Date of Report (Date of earliest event reported)

iPARTY CORP.

(Exact name of registrant as specified in its charter)

Delaware

 

000-25507

 

76-0547750

(State or other jurisdiction

 

(Commission

 

(IRS Employer

of incorporation)

 

File Number)

 

Identification No.)

 

 

 

 

 

270 Bridge Street, Suite 301, Dedham, Massachusetts

 

02026

(Address of principal executive offices)

 

(Zip Code)

 

 

 

(781) 329-3952

(Registrant’s telephone number, including area code)

 


Check the appropriate box below if the Form 8-K filing is intended to simultaneously satisfy the filing obligation of the registrant under any of the following provisions (see General Instruction A.2. below):

o  Written communications pursuant to Rule 425 under the Securities Act (17 CFR 230.425)

o  Soliciting material pursuant to Rule 14a-12 under the Exchange Act (17 CFR 240.14a-12)

o  Pre-commencement communications pursuant to Rule 14d-2(b) under the Exchange Act (17 CFR 240.14d-2(b))

o  Pre-commencement communications pursuant to Rule 13e-4(c) under the Exchange Act (17 CFR 240.13e-4(c))

 




Item 5.02.                                          Departure of Directors or Principal Officers; Election of Directors; Appointment of
Certain Officers; Compensatory Arrangements of Certain Officers.
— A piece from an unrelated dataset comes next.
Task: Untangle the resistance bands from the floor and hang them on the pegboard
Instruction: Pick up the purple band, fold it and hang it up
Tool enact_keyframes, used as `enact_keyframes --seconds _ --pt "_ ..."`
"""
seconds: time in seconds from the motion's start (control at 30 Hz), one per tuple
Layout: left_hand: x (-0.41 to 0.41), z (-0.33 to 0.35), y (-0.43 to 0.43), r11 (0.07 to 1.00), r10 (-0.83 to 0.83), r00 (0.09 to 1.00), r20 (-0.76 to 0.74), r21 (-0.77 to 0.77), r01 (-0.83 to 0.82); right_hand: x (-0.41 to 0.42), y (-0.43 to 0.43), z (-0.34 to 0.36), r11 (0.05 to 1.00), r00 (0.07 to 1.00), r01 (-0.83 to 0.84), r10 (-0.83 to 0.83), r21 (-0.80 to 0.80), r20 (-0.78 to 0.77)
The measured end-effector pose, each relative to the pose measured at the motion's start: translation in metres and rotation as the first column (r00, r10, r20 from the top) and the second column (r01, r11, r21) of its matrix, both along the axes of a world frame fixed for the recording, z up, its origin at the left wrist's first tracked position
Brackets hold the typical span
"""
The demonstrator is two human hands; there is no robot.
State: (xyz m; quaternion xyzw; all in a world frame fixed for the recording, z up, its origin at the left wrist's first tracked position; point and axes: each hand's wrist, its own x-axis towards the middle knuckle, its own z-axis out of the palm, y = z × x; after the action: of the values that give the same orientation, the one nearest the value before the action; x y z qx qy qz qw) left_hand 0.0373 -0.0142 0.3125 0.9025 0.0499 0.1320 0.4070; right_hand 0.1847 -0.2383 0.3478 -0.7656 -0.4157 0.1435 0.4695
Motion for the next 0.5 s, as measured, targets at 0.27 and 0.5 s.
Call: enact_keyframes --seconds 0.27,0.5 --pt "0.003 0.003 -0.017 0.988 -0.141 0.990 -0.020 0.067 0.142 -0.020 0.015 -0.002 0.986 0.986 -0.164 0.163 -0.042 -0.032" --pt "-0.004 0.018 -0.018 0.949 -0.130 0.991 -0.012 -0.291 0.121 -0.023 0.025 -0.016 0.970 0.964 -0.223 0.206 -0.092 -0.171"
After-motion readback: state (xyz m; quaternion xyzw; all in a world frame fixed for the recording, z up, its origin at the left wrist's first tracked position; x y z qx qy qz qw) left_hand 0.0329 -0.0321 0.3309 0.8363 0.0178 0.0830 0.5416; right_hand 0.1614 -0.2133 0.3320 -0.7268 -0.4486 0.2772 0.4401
On January 8, 2007, we entered into a new, amended and restated employment agreement with our President and Chief Financial Officer, Patrick Farrell.  Our new agreement with Mr. Farrell reflects the fact that he has informed us that personal, family reasons will require him to relocate from the Boston area to New York during 2007.
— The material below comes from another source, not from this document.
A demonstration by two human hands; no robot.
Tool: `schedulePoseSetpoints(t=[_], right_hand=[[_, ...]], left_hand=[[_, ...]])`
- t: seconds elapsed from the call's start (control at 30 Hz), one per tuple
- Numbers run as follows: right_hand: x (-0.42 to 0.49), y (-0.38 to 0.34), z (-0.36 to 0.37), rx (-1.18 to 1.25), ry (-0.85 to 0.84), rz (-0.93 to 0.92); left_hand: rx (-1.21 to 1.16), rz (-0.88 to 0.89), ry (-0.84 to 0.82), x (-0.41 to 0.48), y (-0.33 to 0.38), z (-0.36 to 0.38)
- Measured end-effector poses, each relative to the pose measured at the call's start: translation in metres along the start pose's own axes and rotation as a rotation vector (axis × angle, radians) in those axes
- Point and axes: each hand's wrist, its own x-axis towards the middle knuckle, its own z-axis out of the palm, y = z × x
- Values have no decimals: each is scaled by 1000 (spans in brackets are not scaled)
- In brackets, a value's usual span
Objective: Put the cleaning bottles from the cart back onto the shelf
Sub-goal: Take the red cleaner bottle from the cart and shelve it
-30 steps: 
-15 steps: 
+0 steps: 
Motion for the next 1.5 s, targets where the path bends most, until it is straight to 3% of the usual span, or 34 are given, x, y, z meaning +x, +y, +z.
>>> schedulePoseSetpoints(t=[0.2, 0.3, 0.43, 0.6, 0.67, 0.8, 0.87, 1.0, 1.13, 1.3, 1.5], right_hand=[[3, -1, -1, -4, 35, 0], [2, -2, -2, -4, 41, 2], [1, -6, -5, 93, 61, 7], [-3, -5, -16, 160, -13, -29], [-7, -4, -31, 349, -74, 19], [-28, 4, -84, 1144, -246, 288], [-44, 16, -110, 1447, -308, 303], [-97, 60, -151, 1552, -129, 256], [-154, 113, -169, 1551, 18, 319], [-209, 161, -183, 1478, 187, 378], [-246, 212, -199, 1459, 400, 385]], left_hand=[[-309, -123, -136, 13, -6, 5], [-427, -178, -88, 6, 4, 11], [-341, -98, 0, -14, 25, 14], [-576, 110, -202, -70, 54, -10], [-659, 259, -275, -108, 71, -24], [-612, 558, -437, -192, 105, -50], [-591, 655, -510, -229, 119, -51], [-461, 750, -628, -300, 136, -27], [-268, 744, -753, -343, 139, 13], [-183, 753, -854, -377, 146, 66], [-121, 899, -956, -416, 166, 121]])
Mr. Farrell’s new agreement reflects his desire to assist us in effecting a smooth transition as we undertake identifying and hiring one or more individuals to succeed him.  At the present time, we are looking to hire a new chief financial officer and a new chief operating officer in part as the result of Mr. Farrell’s need to relocate to New York.

Pursuant to the terms of our new agreement with Mr. Farrell, he will continue to be employed by us on a full-time basis through May 15, 2007 and thereafter on a part-time basis through November 15, 2007.  The agreement provides that his service to us after May 15, 2007 may be performed by telecommuting.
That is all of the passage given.